### Task description
Exactly the lines from the one that contains "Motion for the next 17" through the end of the material below are to be output, the first and last included.

### Records

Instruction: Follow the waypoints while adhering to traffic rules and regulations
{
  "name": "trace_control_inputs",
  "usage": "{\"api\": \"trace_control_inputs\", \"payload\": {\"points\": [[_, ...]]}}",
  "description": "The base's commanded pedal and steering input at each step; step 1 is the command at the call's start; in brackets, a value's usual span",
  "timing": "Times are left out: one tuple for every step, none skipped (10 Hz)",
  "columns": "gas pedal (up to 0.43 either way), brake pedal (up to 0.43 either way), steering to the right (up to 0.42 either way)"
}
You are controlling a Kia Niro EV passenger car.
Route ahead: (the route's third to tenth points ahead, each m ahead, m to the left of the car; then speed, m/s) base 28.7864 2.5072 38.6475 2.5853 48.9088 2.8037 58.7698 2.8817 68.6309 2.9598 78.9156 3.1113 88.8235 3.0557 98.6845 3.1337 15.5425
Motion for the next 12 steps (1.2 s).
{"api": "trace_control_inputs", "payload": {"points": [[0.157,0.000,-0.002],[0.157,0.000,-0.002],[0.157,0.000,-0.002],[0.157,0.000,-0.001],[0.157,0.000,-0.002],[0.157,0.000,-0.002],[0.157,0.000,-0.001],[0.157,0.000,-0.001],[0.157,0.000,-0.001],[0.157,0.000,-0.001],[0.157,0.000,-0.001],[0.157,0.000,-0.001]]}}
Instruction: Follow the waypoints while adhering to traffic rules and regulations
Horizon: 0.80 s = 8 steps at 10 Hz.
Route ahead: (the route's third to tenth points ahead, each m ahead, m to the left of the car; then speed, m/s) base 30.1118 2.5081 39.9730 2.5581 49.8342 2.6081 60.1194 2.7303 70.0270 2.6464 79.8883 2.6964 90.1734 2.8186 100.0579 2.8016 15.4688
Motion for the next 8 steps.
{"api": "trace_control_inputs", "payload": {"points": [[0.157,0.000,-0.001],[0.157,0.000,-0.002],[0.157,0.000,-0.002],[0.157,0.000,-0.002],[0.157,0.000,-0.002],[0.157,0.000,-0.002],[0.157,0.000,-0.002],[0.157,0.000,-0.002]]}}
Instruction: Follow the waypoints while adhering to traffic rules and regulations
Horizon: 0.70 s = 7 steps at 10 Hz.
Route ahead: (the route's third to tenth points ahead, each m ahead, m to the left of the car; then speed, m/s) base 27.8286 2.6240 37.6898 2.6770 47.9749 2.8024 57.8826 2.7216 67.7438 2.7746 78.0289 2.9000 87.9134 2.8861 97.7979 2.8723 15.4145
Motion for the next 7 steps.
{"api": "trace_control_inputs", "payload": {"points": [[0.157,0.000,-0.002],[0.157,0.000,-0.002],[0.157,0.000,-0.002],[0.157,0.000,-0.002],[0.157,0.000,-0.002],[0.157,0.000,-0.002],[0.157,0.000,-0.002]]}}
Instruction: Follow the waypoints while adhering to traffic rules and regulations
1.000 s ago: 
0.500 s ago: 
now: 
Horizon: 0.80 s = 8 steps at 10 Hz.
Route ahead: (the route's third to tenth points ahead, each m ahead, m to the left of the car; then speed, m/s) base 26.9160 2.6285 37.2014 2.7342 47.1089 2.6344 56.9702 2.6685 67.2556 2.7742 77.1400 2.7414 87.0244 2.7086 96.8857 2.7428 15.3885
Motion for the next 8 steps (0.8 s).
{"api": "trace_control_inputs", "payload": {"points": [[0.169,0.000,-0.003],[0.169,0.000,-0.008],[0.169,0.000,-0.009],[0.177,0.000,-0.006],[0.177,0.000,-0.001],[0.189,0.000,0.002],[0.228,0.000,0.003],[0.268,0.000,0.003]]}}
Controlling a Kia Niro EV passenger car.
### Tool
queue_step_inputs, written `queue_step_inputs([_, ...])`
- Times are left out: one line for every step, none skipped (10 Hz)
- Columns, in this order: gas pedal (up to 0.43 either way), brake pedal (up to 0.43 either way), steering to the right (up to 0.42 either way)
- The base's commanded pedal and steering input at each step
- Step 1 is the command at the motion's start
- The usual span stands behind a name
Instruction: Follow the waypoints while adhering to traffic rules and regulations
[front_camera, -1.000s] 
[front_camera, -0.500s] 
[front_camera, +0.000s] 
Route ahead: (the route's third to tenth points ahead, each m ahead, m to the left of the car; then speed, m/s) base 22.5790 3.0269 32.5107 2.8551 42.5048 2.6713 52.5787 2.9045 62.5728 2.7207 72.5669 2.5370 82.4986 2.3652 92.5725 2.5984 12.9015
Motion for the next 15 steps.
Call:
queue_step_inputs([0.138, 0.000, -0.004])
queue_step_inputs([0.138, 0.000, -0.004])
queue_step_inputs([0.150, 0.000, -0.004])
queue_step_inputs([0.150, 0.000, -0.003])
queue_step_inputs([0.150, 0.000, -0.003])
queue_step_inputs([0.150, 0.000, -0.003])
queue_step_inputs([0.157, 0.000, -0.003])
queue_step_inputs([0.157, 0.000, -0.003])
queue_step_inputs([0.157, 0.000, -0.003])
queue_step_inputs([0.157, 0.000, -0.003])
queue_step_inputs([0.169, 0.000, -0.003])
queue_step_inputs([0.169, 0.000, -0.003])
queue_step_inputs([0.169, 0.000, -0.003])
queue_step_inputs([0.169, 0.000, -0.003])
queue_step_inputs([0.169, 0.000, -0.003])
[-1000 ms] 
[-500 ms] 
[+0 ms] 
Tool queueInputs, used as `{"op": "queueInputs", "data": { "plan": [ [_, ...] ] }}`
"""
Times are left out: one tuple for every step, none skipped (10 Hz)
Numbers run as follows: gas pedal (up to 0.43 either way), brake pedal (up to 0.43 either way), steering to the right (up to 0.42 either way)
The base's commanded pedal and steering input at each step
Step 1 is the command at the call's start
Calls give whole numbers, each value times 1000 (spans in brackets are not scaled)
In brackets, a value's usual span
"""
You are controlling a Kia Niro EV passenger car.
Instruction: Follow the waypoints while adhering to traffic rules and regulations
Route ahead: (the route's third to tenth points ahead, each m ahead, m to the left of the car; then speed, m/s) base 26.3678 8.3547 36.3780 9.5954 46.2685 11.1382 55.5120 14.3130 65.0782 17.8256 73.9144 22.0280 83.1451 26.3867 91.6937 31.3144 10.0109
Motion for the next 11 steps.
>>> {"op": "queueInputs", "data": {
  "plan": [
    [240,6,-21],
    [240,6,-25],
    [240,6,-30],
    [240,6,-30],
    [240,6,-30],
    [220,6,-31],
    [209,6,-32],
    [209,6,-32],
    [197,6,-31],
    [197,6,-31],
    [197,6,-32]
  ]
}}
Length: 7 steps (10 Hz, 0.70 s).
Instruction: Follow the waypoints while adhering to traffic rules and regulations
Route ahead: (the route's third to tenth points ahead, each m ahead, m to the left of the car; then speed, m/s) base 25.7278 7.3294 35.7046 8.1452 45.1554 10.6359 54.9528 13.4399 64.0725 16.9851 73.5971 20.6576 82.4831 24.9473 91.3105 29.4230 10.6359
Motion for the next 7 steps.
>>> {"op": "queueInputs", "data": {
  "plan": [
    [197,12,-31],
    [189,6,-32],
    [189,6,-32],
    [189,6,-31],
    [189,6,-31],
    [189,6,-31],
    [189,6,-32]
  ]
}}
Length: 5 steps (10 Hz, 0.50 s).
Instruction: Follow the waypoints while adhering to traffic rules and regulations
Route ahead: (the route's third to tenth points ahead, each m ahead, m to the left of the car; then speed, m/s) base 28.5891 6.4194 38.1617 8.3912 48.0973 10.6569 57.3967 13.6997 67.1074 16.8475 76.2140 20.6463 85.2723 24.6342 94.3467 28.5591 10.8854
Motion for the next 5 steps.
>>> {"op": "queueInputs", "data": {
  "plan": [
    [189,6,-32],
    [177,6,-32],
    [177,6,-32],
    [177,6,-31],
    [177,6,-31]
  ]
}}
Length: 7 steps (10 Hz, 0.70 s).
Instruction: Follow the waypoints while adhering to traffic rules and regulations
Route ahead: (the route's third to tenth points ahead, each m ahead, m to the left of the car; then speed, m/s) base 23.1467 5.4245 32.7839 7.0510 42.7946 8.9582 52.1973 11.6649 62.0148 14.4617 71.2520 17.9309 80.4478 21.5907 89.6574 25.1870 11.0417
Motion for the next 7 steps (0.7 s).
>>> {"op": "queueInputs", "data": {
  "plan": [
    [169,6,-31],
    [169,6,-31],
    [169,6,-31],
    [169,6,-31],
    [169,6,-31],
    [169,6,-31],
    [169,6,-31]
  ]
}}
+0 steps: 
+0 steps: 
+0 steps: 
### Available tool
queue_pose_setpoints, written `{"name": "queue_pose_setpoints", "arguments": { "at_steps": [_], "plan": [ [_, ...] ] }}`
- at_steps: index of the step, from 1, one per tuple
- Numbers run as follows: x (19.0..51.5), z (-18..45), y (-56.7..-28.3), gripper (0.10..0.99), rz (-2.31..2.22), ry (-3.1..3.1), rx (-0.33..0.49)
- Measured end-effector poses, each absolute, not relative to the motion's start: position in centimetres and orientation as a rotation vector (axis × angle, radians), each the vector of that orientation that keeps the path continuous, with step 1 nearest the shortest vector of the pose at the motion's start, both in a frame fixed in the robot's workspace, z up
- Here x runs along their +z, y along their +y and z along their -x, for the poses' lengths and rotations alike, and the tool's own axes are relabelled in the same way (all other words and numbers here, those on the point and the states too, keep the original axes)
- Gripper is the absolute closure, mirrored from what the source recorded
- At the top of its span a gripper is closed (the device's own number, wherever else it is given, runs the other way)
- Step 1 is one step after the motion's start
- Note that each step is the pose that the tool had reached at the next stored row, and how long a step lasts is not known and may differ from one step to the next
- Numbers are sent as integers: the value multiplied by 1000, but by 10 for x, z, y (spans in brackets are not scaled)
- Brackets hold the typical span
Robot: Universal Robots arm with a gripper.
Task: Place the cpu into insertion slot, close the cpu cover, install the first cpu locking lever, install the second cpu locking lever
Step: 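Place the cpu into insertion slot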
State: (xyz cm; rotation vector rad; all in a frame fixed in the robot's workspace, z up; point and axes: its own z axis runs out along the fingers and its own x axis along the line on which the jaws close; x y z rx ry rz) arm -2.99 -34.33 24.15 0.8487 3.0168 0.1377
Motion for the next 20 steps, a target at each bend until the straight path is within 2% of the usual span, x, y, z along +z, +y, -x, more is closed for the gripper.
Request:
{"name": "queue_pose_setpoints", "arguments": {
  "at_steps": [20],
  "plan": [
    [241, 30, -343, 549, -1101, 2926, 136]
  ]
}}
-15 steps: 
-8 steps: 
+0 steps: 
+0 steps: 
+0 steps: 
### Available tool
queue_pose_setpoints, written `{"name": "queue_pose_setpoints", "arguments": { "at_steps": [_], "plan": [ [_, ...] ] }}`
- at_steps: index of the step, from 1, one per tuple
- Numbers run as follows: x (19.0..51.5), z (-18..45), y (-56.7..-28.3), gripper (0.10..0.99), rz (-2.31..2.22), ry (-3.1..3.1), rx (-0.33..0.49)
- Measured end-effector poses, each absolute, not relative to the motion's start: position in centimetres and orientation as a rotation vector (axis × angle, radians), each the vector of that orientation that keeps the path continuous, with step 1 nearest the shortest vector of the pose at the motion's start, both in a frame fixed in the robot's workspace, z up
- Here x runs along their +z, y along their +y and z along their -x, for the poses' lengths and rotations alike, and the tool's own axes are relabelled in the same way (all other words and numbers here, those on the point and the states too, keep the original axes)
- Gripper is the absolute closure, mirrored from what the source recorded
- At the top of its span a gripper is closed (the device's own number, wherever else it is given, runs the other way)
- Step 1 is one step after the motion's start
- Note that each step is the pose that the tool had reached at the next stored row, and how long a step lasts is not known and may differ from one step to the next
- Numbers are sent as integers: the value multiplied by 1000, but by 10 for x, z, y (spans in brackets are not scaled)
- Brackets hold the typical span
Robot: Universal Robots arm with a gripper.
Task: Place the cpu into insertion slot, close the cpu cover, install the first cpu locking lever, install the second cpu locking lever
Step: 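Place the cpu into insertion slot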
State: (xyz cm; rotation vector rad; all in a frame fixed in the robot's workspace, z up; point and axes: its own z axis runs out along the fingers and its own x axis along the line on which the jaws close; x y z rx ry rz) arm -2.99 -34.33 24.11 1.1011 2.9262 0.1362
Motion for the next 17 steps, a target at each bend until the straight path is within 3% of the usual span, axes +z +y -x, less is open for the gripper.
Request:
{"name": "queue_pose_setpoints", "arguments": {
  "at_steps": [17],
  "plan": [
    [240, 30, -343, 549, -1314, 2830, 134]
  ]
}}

### Output for this task
Motion for the next 17 steps, a target at each bend until the straight path is within 3% of the usual span, axes +z +y -x, less is open for the gripper.
Request:
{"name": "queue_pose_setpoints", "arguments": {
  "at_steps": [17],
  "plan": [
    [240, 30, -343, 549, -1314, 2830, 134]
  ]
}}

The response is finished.